Data: Begin
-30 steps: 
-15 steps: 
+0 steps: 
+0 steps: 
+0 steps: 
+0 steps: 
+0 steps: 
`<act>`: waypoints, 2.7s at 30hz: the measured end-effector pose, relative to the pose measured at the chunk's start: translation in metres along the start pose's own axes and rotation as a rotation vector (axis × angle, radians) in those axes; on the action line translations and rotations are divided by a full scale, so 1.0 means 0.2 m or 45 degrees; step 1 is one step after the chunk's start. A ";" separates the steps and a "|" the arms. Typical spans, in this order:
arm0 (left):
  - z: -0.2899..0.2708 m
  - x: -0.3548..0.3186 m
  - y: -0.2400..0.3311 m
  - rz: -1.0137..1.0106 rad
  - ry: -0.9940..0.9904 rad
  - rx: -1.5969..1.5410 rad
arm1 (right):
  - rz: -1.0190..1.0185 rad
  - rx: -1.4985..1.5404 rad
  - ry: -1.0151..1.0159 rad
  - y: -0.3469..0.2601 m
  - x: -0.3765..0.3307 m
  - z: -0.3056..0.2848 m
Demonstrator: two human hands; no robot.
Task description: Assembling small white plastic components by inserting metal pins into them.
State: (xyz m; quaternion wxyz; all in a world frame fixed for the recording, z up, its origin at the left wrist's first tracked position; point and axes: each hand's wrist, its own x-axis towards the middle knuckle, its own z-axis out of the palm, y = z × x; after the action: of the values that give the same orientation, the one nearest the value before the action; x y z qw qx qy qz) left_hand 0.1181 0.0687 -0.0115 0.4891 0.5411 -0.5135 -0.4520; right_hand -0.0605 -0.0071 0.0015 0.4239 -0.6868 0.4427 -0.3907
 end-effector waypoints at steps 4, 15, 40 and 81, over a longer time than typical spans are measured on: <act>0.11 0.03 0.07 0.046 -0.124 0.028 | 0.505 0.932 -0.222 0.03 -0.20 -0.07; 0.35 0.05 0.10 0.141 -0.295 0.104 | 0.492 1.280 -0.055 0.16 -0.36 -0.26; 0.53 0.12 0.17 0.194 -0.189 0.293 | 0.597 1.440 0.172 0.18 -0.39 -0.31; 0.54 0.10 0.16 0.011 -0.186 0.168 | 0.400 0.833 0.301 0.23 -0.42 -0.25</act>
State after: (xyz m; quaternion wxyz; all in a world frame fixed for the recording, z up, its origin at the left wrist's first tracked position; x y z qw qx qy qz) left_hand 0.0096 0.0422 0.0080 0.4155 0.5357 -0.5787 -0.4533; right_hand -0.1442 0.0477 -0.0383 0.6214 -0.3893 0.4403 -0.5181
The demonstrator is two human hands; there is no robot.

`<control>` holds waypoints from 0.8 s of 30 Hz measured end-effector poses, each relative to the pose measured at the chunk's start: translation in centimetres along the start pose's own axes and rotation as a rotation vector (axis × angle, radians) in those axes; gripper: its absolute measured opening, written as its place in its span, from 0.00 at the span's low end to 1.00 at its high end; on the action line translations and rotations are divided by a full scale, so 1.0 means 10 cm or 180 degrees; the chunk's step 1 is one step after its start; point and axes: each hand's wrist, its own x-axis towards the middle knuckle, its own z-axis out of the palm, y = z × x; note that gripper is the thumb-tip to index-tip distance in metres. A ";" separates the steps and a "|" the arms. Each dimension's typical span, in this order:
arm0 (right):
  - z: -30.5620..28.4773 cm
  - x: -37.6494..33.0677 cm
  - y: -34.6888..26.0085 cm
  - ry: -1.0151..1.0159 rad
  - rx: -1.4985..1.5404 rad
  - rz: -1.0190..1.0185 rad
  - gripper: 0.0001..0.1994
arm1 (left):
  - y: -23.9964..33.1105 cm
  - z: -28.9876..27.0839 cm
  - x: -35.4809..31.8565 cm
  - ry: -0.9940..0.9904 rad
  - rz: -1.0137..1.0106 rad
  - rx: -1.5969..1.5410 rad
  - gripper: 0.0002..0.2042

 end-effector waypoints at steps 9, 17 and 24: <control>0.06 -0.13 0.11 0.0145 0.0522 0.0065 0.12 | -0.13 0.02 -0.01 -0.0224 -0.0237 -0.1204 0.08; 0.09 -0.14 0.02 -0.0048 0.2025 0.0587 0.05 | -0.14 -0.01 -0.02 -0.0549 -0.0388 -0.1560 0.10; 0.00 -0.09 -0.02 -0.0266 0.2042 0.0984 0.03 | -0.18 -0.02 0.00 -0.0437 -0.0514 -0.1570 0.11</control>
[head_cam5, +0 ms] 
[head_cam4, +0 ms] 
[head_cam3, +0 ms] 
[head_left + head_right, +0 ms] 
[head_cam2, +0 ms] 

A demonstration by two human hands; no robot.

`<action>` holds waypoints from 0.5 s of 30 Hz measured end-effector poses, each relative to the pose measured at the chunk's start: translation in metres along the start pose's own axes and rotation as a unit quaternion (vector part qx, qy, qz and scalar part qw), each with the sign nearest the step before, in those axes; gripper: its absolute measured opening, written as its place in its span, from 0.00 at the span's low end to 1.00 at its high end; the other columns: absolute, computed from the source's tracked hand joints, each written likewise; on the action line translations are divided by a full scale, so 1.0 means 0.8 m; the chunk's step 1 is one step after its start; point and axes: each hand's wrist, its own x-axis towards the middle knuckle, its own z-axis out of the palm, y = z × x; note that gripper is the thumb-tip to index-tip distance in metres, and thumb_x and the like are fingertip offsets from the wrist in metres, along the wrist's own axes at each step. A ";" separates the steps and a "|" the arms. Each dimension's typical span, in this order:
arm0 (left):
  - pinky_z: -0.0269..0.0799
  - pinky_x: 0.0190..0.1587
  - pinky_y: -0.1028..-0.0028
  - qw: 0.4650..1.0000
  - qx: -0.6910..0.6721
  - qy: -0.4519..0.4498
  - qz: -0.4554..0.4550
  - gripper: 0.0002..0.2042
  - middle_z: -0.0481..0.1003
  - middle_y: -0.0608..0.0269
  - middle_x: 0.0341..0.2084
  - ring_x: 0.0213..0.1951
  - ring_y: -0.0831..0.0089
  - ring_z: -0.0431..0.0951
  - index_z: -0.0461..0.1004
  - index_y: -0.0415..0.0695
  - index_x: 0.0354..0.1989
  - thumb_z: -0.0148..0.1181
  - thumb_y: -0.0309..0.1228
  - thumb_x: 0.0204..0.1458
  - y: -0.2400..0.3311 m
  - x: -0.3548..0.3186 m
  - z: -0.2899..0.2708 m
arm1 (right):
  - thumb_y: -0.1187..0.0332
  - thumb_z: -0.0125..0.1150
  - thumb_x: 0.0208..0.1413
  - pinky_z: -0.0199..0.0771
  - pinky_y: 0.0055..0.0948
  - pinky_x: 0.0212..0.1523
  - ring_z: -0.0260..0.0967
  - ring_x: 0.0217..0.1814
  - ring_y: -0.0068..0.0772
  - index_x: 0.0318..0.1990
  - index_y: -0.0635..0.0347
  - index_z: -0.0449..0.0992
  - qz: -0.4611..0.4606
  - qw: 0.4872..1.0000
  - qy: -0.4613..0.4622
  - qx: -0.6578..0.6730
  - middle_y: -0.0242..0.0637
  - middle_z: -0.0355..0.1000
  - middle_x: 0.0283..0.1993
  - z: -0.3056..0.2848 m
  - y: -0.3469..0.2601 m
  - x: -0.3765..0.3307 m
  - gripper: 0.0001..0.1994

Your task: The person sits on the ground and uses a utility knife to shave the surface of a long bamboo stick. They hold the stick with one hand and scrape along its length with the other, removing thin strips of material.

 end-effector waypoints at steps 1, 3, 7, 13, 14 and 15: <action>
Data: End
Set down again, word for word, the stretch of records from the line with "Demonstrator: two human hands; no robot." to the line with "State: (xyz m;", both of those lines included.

Demonstrator: two human hands; no robot.
Task description: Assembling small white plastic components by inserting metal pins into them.
State: (xyz m; quaternion wxyz; all in a world frame fixed for the recording, z up, its origin at the left wrist's first tracked position; point and axes: each hand's wrist, its own x-axis towards the middle knuckle, its own z-axis out of the palm, y = z × x; after the action: of the values that give the same orientation, the one nearest the value before the action; x y z qw qx qy qz) left_hand 0.1181 0.0687 -0.0115 0.4891 0.5411 -0.5135 -0.4520; right_hand -0.0605 -0.0071 0.0015 0.4239 -0.6868 0.4427 -0.3907

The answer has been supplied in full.